START Records for this task

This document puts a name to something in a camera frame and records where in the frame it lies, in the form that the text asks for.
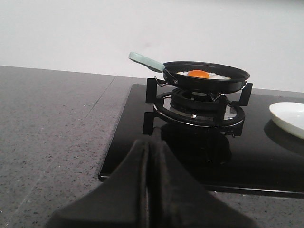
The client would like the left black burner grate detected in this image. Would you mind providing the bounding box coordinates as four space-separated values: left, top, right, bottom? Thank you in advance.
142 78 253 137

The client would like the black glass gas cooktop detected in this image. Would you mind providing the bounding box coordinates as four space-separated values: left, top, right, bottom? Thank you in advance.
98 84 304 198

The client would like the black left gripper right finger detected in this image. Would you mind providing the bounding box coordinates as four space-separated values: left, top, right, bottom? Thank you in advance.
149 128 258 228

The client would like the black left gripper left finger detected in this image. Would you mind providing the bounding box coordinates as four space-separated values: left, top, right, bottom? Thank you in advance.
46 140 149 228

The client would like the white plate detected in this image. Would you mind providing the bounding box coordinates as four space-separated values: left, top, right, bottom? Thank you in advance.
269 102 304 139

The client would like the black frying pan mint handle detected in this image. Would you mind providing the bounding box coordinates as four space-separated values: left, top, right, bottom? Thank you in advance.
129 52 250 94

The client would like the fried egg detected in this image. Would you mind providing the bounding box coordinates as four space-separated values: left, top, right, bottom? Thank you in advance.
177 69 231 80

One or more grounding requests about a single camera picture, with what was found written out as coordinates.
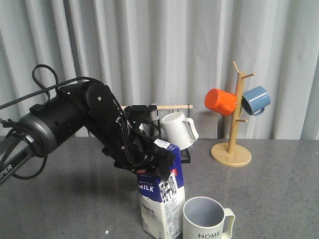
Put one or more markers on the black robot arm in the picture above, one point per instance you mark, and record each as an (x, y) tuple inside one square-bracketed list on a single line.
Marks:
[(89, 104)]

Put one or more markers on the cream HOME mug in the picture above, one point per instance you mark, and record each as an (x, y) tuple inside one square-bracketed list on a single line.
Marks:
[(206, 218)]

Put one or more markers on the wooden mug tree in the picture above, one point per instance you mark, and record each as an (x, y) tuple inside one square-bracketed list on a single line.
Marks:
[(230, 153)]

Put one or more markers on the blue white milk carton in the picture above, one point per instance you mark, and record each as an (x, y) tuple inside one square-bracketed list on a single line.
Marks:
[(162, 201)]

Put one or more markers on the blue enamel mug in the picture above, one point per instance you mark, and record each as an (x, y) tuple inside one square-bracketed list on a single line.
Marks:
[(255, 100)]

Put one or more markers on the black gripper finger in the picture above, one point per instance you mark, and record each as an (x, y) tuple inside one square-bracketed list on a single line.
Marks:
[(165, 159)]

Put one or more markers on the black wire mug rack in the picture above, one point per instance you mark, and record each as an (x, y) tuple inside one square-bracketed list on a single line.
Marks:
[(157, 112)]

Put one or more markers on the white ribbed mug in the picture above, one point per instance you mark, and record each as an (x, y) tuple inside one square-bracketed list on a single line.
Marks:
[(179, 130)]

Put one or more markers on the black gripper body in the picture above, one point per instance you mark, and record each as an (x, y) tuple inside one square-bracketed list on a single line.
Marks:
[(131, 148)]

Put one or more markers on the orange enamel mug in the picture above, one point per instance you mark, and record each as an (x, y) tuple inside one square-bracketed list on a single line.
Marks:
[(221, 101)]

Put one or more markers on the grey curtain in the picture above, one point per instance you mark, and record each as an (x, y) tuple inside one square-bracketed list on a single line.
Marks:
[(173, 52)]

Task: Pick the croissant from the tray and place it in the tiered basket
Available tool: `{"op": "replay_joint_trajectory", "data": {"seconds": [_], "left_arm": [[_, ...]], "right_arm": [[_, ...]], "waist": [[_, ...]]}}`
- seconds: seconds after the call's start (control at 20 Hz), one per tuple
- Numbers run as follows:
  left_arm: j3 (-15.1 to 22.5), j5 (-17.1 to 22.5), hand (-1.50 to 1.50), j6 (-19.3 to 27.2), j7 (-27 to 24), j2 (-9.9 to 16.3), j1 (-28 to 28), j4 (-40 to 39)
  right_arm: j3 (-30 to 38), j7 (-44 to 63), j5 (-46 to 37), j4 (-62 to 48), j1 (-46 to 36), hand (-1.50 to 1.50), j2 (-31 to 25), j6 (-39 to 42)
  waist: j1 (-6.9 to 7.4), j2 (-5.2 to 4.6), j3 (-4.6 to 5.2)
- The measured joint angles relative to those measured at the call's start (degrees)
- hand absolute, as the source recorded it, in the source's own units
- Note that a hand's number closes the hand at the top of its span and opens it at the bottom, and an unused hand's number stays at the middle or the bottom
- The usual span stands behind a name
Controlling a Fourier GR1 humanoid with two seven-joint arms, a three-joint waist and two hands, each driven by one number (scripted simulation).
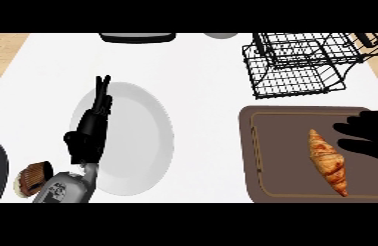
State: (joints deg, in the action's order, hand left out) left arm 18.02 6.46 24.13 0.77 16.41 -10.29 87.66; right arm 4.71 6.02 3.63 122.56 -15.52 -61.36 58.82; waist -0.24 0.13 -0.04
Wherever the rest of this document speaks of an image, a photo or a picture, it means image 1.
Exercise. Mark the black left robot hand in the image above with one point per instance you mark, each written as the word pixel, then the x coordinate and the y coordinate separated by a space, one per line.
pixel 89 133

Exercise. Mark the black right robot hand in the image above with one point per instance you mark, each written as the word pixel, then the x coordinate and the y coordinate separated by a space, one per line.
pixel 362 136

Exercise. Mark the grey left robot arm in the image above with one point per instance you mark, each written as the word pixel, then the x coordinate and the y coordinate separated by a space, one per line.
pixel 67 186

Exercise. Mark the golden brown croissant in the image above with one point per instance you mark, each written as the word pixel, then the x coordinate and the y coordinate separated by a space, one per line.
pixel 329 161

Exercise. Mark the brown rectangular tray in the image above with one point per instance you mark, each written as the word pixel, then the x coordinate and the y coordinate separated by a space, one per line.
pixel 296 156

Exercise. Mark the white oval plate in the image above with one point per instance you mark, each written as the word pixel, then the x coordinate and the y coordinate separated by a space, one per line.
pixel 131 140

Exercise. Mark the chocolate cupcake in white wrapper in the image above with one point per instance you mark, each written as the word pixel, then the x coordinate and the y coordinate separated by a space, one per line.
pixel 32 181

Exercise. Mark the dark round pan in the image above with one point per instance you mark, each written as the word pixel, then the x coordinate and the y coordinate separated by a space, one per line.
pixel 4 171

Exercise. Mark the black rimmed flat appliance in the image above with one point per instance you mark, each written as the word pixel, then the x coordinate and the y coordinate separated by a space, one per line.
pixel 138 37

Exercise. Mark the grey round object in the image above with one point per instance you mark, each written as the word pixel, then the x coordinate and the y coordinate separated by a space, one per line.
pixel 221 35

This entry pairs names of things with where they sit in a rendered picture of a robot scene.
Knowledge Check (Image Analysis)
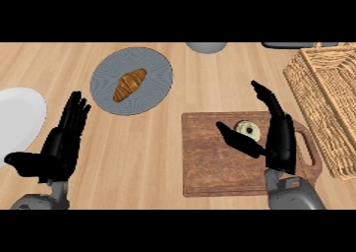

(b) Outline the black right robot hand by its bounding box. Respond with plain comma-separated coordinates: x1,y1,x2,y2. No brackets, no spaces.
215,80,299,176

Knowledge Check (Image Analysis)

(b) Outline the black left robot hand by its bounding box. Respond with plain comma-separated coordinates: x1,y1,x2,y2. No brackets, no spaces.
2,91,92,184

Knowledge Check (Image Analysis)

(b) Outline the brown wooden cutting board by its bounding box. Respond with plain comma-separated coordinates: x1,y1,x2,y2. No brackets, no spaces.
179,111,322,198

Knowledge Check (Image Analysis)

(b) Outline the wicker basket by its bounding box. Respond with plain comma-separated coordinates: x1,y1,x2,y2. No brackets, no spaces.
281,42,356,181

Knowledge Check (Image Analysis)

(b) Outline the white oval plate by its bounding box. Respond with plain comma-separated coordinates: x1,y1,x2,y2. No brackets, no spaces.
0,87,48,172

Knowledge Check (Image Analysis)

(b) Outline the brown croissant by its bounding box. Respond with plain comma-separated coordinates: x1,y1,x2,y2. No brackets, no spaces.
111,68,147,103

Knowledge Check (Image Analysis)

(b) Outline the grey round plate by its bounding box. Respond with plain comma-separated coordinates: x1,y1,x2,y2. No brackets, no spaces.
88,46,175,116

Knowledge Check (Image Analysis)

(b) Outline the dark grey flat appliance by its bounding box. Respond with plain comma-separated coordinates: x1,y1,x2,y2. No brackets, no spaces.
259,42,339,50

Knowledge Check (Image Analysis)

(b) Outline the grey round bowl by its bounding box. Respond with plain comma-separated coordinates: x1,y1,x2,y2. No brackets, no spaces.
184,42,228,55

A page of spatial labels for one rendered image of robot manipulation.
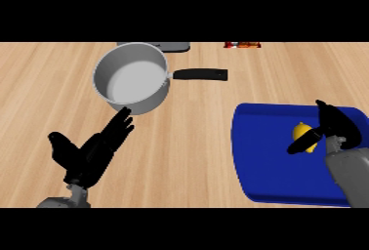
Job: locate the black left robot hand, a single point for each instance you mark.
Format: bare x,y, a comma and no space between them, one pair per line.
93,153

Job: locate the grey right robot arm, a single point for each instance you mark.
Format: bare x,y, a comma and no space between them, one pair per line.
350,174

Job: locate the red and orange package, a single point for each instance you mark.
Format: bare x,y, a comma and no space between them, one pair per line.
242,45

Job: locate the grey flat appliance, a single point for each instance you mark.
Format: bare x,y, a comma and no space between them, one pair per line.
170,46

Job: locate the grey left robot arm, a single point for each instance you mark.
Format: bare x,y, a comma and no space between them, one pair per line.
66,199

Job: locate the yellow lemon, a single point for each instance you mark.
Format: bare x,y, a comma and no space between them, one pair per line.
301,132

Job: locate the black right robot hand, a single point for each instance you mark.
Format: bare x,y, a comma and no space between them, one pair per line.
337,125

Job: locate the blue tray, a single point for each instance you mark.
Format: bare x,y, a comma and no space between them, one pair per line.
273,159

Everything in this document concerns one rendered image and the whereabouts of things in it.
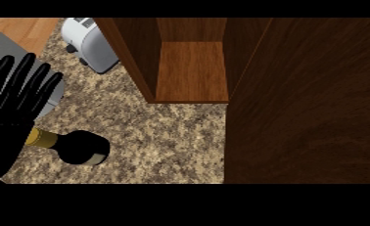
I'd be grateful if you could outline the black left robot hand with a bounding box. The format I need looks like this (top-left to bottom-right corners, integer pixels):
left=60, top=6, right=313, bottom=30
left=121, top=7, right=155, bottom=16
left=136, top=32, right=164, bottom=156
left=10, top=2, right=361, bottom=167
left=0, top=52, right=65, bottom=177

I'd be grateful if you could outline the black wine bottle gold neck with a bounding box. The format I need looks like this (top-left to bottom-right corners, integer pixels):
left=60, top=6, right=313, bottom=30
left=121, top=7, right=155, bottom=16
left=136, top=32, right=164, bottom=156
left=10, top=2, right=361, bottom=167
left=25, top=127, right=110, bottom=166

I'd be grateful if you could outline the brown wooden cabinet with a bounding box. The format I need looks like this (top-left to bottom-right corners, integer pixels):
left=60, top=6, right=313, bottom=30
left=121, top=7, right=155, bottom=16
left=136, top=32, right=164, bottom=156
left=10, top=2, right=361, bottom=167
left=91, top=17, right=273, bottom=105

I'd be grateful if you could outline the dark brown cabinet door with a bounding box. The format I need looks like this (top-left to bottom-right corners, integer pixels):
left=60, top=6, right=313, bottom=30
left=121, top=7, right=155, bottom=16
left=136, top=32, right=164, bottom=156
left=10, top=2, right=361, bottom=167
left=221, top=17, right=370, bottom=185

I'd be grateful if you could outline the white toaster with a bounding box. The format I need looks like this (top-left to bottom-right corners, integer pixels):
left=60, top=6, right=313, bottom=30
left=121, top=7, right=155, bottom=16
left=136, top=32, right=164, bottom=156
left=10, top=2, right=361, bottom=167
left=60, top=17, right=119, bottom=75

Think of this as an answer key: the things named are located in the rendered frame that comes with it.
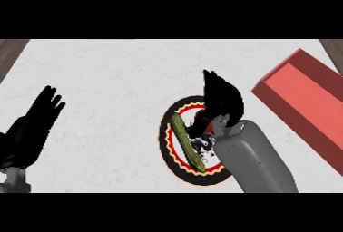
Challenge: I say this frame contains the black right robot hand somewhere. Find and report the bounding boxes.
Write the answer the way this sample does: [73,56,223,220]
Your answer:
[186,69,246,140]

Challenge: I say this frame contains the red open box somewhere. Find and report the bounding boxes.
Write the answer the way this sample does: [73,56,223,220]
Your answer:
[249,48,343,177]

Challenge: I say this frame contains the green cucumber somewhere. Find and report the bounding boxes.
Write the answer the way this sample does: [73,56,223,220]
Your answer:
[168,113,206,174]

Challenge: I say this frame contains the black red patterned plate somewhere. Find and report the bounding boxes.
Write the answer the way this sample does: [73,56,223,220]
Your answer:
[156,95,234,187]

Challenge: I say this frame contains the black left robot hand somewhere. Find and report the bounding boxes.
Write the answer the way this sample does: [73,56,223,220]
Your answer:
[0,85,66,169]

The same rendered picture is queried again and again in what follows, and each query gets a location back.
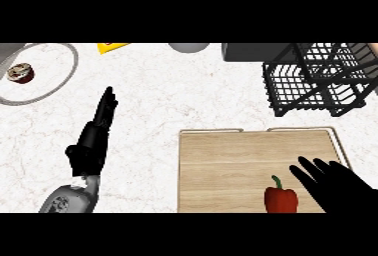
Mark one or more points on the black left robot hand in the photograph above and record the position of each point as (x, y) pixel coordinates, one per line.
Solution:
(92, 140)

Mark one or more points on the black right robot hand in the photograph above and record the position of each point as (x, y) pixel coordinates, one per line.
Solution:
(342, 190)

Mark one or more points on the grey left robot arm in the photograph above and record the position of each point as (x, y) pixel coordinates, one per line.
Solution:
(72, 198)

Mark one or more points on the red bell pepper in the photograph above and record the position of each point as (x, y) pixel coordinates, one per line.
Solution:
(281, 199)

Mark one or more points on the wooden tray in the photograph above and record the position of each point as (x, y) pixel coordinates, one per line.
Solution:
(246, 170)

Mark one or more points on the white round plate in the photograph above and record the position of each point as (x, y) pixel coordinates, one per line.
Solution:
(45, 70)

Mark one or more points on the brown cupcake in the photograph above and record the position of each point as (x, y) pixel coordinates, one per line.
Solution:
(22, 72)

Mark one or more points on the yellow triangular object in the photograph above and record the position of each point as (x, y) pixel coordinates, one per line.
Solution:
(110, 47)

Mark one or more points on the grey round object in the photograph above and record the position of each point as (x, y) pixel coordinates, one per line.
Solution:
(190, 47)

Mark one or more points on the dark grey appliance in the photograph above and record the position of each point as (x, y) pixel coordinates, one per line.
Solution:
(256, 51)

END Records for this task

_Brief_
Repeat exactly the lines above, starting with the line that contains "Mark one or more points on the yellow" and ending with the last line, both included, and nothing else.

_Solution to this problem_
Mark one or more points on the yellow triangular object in the photograph above and record the position of each point as (x, y) pixel coordinates, one per line.
Solution:
(110, 47)

Mark one or more points on the grey round object in the photograph above and record the position of each point as (x, y) pixel coordinates, one per line.
Solution:
(190, 47)

Mark one or more points on the dark grey appliance in the photograph above and record the position of each point as (x, y) pixel coordinates, one per line.
Solution:
(256, 51)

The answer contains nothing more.